Corbyn in his speech... largely focused on the differences between Conservatives and Labour on the economy.
Describing himself as a proud trade unionist, and expressing support for workers on strike, he said:
“They call us deficit deniers; they spend billions cutting taxes for the richest families and for the most profitable businesses. What they are is poverty deniers."
“They are ignoring the growing queues at food banks, they are ignoring the housing crisis, [and] they are cutting tax credits … let’s be clear: austerity is actually a political choice that this government is taking and they are imposing it on the most vulnerable and poorest in society,” Corbyn said.

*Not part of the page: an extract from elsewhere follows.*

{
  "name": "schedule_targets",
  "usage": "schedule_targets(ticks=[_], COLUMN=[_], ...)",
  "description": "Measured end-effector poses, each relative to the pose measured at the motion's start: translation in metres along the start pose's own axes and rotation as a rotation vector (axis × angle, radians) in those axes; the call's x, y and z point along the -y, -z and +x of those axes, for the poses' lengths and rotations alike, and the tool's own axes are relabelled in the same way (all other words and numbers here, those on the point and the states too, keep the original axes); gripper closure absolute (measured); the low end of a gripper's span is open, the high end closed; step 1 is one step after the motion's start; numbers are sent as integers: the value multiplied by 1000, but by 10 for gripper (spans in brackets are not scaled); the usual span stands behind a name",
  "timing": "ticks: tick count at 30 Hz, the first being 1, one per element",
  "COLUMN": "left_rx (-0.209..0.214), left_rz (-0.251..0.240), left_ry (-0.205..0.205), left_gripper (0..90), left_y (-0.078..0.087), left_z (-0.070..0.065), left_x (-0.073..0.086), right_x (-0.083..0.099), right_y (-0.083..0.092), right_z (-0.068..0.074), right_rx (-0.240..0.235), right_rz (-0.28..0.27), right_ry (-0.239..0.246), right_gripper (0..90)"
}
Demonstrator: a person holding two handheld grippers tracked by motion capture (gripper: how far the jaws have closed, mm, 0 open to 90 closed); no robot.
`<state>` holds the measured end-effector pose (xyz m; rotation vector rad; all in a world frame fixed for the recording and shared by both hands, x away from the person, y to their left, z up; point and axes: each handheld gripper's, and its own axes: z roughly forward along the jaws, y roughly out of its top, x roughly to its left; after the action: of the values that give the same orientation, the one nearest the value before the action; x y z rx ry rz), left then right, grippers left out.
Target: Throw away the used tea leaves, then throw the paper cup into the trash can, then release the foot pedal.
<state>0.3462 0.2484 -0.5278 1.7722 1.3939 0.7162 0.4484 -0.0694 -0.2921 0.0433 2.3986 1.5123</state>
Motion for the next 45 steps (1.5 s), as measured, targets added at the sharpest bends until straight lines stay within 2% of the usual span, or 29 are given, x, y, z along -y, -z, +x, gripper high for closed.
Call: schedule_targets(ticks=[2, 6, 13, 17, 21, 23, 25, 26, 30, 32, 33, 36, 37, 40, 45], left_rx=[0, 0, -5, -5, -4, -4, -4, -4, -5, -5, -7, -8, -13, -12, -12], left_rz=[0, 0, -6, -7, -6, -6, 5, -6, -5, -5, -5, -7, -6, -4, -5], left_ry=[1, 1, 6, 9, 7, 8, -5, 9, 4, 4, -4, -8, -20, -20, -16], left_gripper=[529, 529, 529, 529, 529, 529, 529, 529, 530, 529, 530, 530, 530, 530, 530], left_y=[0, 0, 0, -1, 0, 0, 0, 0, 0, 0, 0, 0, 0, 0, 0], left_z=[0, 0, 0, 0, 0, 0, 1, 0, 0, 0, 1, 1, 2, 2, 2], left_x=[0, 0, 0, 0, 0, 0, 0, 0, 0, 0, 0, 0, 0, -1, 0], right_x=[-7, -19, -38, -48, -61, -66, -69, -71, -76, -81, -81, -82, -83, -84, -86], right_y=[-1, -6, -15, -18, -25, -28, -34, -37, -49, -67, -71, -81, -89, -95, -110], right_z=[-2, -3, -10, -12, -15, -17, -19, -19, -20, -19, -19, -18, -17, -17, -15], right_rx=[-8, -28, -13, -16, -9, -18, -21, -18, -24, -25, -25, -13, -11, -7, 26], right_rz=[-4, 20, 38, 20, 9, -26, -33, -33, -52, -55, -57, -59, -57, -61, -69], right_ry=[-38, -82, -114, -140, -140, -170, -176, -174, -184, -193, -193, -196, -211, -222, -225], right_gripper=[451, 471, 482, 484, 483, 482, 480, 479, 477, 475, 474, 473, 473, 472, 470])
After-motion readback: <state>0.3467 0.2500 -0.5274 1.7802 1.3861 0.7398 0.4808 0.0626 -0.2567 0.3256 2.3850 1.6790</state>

He also signalled a change in policy on welfare, hardening Labour’s opposition to the government’s welfare reforms, by pledging to oppose the cap on the total amount of benefits that a person can receive. At the last budget this was cut to £20,000 a year for families in the UK, rising to £23,000 in London.

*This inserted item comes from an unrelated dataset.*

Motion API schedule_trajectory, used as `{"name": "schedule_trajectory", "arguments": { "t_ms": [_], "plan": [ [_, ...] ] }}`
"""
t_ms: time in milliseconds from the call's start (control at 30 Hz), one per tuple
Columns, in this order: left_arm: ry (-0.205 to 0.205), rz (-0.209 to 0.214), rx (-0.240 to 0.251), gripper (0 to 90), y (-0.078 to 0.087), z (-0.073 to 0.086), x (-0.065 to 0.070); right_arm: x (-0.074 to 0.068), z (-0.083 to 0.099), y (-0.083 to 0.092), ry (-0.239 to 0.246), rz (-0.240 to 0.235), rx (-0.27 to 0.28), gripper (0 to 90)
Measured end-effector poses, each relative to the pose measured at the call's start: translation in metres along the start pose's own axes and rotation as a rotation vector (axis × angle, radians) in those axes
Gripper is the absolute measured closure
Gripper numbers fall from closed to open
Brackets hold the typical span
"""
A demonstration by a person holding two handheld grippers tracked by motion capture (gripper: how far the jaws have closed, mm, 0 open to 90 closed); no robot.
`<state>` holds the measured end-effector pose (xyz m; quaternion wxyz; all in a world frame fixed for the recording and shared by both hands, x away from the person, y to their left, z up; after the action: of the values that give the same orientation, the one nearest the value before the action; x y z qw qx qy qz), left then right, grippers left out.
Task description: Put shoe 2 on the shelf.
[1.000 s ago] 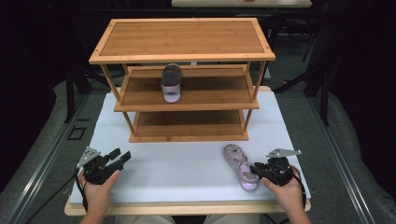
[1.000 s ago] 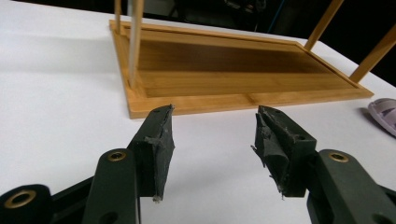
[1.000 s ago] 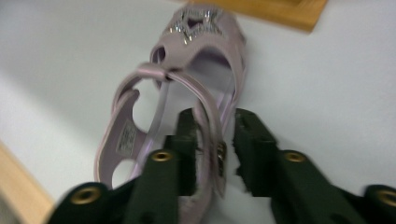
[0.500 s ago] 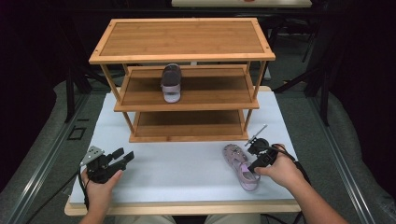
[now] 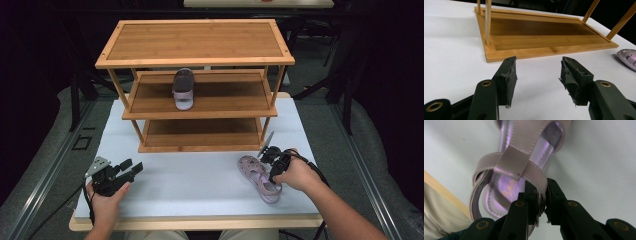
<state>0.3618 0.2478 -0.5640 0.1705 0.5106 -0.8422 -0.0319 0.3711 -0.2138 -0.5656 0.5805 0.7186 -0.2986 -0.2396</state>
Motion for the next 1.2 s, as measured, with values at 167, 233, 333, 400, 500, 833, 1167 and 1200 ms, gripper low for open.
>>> {"name": "schedule_trajectory", "arguments": {
  "t_ms": [167, 233, 333, 400, 500, 833, 1167, 1200],
  "plan": [
    [0.004, 0.002, 0.003, 46.5, -0.0004, 0.0006, 0.0013, 0.0024, -0.0005, -0.002, -0.006, -0.026, -0.015, 78.7],
    [0.002, 0.001, -0.001, 46.5, -0.0005, 0.001, 0.0009, 0.0018, -0.001, -0.0019, -0.016, -0.03, -0.024, 78.6],
    [0.006, -0.001, -0.004, 46.5, -0.0012, 0.0014, 0.0001, 0.0029, -0.0013, -0.0028, -0.004, -0.018, -0.036, 79.8],
    [0.006, 0.001, -0.005, 46.5, -0.0016, 0.0014, 0.0005, 0.0039, -0.0014, -0.0037, -0.005, -0.023, -0.034, 79.9],
    [0.005, 0.003, -0.007, 46.5, -0.0019, 0.0021, 0.0016, 0.0039, -0.0012, -0.005, -0.015, -0.028, -0.029, 79.8],
    [0.009, -0.001, -0.004, 46.5, -0.0009, 0.002, 0.0007, 0.0018, -0.0008, -0.0055, -0.001, -0.018, -0.019, 82.3],
    [0.015, -0.005, -0.001, 46.5, 0.0001, 0.0017, -0.0003, 0.0003, -0.0007, -0.002, 0.025, 0.012, 0.032, 83.3],
    [0.016, -0.007, -0.002, 46.5, 0.0, 0.0019, -0.0011, 0.0, -0.0003, -0.0006, 0.024, 0.013, 0.036, 83.4]
  ]
}}
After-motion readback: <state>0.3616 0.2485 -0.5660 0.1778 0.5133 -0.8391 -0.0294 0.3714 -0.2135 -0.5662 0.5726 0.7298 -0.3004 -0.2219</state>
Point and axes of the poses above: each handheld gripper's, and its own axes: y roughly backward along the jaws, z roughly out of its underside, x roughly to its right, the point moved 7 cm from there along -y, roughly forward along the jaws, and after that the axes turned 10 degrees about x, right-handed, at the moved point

“We oppose the benefit cap. We oppose social cleansing. We will bring the welfare bill down by controlling rents and boosting wages, not by impoverishing families and socially cleansing our communities,” Corbyn said.
Labour had abstained on the welfare bill at second reading after Harriet Harman, then acting leader, ordered her MPs to do so because she wanted to show that the party understood the public’s concerns about welfare. At the general election the party was committed to keeping the welfare benefit cap, although it did say it would examine the case for regional variations.
Corbyn also disclosed that Labour has gained 30,000 new members since he was elected on Saturday, adding that party membership had reached about a third of a million. “It is a very fast journey at the present time,” he said.
Kenny welcomed the speech, and described it as a “staggeringly different approach to previous Labour party leaders that have addressed the TUC. There [were] no walkouts this time, it was standing room only. There is very much in Jeremy’s leadership for the working people of this country.”